SOURCE DATA »

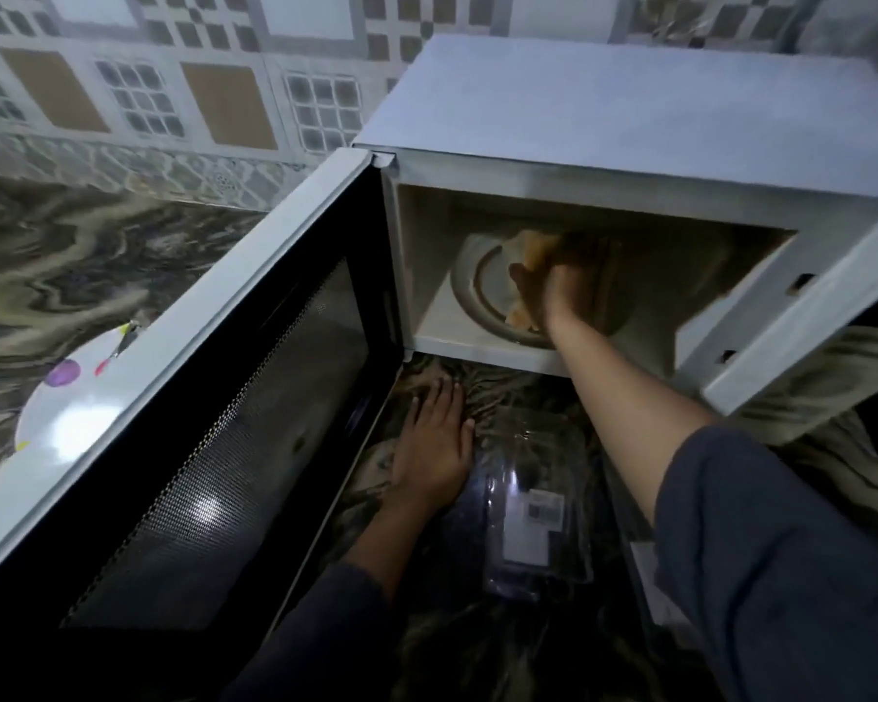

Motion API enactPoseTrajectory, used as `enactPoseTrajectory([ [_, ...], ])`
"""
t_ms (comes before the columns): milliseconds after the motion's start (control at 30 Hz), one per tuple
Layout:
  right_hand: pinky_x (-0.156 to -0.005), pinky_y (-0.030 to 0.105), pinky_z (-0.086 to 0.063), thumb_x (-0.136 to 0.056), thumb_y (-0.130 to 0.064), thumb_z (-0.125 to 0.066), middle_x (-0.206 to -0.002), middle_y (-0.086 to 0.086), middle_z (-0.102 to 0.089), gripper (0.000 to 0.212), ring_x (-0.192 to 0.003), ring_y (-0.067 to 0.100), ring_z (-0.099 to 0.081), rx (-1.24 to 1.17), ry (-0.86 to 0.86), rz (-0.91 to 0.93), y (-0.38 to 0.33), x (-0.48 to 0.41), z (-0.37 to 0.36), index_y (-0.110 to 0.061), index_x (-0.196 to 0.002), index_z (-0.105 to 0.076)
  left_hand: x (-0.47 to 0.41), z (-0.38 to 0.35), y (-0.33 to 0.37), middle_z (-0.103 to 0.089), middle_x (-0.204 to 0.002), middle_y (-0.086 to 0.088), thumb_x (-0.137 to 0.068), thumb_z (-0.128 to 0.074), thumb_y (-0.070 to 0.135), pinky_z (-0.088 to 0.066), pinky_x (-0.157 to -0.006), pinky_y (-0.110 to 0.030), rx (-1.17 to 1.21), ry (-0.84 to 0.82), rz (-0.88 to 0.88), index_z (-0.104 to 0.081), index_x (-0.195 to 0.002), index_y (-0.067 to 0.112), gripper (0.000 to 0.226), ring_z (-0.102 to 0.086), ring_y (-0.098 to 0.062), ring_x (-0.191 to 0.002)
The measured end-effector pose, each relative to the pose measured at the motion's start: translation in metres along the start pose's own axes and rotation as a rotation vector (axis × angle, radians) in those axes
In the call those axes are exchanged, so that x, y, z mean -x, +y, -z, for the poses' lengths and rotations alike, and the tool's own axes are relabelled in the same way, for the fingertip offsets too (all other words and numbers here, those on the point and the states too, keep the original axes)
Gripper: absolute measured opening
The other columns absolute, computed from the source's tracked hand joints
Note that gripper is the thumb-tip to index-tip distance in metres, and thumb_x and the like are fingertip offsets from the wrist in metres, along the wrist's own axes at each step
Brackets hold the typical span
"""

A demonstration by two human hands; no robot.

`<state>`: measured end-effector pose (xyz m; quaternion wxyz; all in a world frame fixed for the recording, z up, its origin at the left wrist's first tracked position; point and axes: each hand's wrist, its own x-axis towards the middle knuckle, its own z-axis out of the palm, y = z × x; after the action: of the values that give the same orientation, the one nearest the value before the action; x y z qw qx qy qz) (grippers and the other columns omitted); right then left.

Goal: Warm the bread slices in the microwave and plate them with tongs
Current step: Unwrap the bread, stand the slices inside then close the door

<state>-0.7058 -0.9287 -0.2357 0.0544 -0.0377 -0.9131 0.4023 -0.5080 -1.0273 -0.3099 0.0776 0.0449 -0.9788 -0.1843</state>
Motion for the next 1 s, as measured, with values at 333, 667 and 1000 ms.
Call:
enactPoseTrajectory([
  [333, -0.111, 0.029, 0.004, -0.096, -0.031, -0.041, -0.156, 0.017, -0.011, 0.067, -0.144, 0.029, -0.008, 0.238, 0.072, 0.136, -0.031, 0.030, 0.022, -0.005, -0.149, -0.007, -0.002, -0.002, -0.003, -0.054, -0.136, -0.008, -0.088, -0.035, 0.033, -0.025, -0.106, -0.044, -0.099, 0.013, 0.013, -0.052, -0.131, 0.008, 0.052, -0.050, -0.020, -0.127],
  [667, -0.114, 0.037, -0.016, -0.087, -0.033, -0.059, -0.147, 0.017, -0.034, 0.071, -0.137, 0.034, -0.030, 0.140, 0.059, 0.086, -0.041, 0.033, 0.025, -0.010, -0.144, -0.023, -0.003, 0.000, -0.002, -0.037, -0.149, -0.009, -0.089, -0.024, 0.038, -0.005, -0.112, -0.036, -0.016, 0.033, -0.003, -0.037, -0.141, 0.009, 0.061, -0.031, -0.021, -0.140],
  [1000, -0.086, 0.031, -0.048, -0.090, -0.015, -0.056, -0.125, 0.008, -0.053, 0.035, -0.110, 0.018, -0.052, -0.056, 0.057, 0.059, -0.028, 0.090, 0.074, -0.012, -0.123, -0.047, 0.002, 0.006, -0.002, -0.032, -0.151, -0.011, -0.094, -0.042, 0.026, -0.015, -0.115, -0.029, 0.173, 0.049, 0.014, -0.037, -0.142, 0.010, 0.051, -0.026, -0.023, -0.141],
])
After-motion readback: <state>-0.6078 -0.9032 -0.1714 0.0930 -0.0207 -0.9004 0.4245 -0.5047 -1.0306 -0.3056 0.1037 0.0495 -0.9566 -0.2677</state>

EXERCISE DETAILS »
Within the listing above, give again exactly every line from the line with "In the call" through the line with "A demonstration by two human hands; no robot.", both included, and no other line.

EXERCISE ANSWER »
In the call those axes are exchanged, so that x, y, z mean -x, +y, -z, for the poses' lengths and rotations alike, and the tool's own axes are relabelled in the same way, for the fingertip offsets too (all other words and numbers here, those on the point and the states too, keep the original axes)
Gripper: absolute measured opening
The other columns absolute, computed from the source's tracked hand joints
Note that gripper is the thumb-tip to index-tip distance in metres, and thumb_x and the like are fingertip offsets from the wrist in metres, along the wrist's own axes at each step
Brackets hold the typical span
"""

A demonstration by two human hands; no robot.

The answer given is complete as it stands.